**Prompt:**
Return, from the listing below, every line that includes "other".

▽

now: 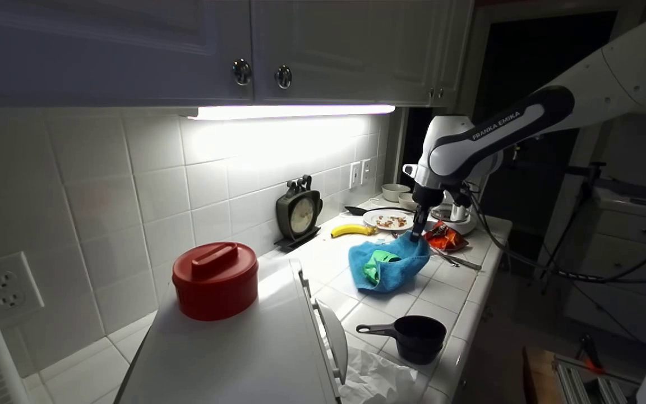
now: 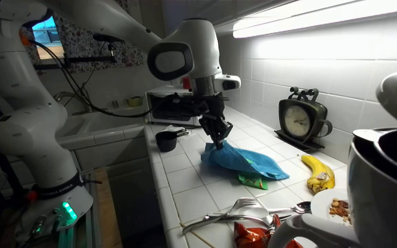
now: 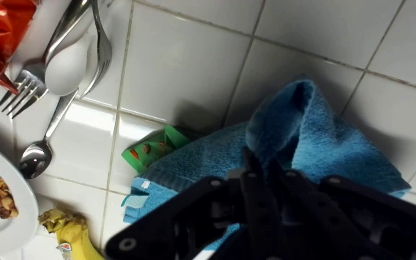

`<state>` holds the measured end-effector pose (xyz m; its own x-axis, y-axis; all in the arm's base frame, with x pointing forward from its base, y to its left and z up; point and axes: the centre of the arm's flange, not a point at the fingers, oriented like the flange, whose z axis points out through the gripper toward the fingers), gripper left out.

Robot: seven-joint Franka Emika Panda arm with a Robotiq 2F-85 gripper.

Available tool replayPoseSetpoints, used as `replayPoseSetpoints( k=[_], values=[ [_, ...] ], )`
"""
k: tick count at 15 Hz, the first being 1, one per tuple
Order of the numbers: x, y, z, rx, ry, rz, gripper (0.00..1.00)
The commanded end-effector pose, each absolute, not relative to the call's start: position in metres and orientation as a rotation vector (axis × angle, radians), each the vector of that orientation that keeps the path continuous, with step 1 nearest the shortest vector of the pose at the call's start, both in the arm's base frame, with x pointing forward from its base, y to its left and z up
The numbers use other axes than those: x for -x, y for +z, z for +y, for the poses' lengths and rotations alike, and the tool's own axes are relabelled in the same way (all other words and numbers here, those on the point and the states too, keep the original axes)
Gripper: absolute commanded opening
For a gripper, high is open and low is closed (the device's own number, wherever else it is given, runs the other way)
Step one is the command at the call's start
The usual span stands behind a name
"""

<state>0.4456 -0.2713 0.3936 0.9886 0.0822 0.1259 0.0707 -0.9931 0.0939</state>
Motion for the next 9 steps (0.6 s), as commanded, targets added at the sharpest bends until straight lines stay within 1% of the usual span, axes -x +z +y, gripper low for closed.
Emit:
replayPoseSetpoints(
  k=[1,5,9],
  values=[
    [-0.477,0.393,-0.262,-3.044,0.331,0.09,0.05],
    [-0.505,0.385,-0.244,-3.089,0.44,0.048,0.05],
    [-0.529,0.364,-0.229,-3.149,0.477,-0.014,0.06]
  ],
)
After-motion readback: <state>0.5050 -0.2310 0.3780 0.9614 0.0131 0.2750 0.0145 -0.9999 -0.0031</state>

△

**Solution:**
The numbers use other axes than those: x for -x, y for +z, z for +y, for the poses' lengths and rotations alike, and the tool's own axes are relabelled in the same way (all other words and numbers here, those on the point and the states too, keep the original axes)
For a gripper, high is open and low is closed (the device's own number, wherever else it is given, runs the other way)

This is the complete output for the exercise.